Izzo From a product perspective, that's huge. You can onboard new agent architectures without rebuilding your training pipeline. What about the scheduling problem?
Boone They created this windowed FIFO strategy. Instead of pure FIFO or greedy processing, they batch completions within time windows. So you get the throughput benefits of async processing but maintain enough data distribution stability for training.
Izzo And the prefix redundancy issue?
Boone Prefix tree merging. When multiple agents share context prefixes, the system merges those computations instead of duplicating them. Given that they're handling 200k context lengths, this saves massive amounts of compute.
Izzo *laughs* Okay, I have to ask — is this actually working in production, or are we looking at research theater?
Boone No, this is real. They're processing millions of samples daily, and their M2.5 model is showing consistent reward convergence across all those scaffolds. The math checks out — they're maximizing throughput times sample efficiency while keeping update variance below their stability threshold.

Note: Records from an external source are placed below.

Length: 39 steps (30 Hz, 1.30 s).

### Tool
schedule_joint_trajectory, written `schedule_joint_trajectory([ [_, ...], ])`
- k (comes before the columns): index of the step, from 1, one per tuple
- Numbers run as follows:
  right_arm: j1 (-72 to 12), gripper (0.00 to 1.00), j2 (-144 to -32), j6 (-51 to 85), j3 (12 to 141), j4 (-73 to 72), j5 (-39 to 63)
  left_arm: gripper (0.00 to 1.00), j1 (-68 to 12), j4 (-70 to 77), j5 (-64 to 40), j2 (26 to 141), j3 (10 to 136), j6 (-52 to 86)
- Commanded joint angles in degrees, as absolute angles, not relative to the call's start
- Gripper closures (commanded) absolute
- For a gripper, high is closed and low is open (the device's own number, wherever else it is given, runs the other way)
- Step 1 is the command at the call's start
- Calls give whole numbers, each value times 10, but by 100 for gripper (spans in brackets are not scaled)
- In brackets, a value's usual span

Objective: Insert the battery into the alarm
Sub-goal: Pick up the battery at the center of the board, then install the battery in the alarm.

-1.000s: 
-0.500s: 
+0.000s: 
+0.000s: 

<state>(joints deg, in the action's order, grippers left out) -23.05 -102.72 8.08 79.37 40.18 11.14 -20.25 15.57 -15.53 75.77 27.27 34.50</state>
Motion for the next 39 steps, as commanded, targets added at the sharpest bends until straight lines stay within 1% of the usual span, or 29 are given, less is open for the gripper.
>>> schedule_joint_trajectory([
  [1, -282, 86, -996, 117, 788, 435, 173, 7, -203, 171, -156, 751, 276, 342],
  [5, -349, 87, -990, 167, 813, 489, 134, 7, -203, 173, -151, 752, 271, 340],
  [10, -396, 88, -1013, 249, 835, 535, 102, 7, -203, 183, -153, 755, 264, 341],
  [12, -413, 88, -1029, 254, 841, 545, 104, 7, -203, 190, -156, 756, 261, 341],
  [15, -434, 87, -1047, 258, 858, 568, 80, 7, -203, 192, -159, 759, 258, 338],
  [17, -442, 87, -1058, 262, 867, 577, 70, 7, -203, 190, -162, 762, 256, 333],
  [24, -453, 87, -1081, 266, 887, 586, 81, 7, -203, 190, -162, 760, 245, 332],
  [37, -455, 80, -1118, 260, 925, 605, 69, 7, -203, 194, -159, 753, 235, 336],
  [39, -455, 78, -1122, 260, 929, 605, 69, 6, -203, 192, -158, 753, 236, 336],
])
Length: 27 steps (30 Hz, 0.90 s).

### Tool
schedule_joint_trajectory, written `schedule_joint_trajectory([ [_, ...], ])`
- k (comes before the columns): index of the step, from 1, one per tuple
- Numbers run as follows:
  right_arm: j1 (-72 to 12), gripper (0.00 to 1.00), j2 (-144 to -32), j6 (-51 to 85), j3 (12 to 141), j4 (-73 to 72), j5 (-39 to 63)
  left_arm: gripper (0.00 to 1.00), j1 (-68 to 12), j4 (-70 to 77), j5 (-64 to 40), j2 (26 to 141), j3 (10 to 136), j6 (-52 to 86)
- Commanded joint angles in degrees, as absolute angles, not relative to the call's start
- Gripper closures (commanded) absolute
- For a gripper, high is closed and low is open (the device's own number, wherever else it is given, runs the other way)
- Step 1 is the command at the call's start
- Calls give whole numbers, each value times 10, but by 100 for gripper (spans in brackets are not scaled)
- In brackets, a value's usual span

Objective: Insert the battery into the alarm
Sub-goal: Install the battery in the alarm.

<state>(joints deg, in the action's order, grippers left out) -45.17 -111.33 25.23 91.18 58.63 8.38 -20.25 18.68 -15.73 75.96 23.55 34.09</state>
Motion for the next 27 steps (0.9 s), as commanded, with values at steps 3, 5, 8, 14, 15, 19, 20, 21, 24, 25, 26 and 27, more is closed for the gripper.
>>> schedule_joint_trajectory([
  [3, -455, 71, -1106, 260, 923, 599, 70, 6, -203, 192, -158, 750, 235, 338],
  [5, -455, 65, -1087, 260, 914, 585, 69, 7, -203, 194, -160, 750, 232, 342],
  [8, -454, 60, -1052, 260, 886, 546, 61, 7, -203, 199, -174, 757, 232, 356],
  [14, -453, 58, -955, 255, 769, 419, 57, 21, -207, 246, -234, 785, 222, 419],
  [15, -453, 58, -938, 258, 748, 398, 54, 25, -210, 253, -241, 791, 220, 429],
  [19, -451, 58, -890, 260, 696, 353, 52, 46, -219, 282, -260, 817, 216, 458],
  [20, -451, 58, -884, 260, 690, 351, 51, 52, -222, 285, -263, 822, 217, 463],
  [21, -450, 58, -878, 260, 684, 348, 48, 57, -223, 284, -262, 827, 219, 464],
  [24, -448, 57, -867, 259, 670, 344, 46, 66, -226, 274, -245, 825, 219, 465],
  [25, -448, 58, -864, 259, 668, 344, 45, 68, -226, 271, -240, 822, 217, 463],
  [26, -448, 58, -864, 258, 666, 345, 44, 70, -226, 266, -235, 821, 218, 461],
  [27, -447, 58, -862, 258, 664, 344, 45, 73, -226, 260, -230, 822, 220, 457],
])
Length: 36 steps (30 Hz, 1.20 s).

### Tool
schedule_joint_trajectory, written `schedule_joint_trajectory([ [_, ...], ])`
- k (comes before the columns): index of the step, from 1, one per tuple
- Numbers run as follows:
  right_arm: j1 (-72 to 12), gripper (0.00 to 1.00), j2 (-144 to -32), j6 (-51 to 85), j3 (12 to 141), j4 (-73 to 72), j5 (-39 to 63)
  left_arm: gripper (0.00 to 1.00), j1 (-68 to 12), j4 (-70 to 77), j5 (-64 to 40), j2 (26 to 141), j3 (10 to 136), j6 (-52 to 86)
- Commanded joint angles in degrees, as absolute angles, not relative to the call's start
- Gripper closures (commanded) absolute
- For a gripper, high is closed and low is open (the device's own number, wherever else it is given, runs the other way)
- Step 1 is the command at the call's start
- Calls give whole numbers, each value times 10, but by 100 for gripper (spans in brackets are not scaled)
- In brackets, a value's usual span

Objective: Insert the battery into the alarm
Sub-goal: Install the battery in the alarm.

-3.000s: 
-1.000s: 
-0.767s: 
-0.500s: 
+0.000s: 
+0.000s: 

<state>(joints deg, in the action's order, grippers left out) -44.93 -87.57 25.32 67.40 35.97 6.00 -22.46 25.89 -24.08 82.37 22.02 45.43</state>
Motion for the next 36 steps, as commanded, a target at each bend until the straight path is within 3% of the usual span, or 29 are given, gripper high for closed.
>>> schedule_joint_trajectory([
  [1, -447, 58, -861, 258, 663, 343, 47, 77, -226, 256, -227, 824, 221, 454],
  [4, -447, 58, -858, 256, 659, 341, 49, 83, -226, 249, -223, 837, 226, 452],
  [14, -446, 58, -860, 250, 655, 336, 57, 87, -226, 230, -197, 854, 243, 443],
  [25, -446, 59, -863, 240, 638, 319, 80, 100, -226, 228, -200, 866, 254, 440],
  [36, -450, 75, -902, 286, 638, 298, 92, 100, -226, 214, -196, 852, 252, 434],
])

Izzo What's interesting from a market angle is that they're not just solving this for their own agents. The middleware design means other companies could potentially plug into this framework.
Boone Exactly. And they've got this CISPO algorithm running on top that handles the credit assignment problem — figuring out which actions in a 200k context actually contributed to the final outcome.
Izzo That's the real challenge with agent RL. You've got these extended horizons where a single decision early in the chain affects everything downstream, but the reward signal is super sparse.
Boone And they're doing something clever with efficiency-aware rewards. Traditional RL only cares about correctness, but they're actually optimizing for wall-clock execution time. So agents learn to use tools efficiently, not just correctly.
Izzo That's a game-changer for production deployment. An agent that takes an hour to solve a problem correctly isn't actually useful, even if it gets the right answer.
Boone Right. And the system architecture supports both white-box and black-box agent training. White-box for when you want to optimize specific reasoning patterns, black-box for robustness across different scaffolds.
Izzo So what should people actually go build with this? What's the weekend project here?
Boone First, check out the MiniMax blog post — they've got architectural diagrams and the mathematical formulation. If you're working with agent frameworks, start thinking about how to decouple your agent logic from your model calls.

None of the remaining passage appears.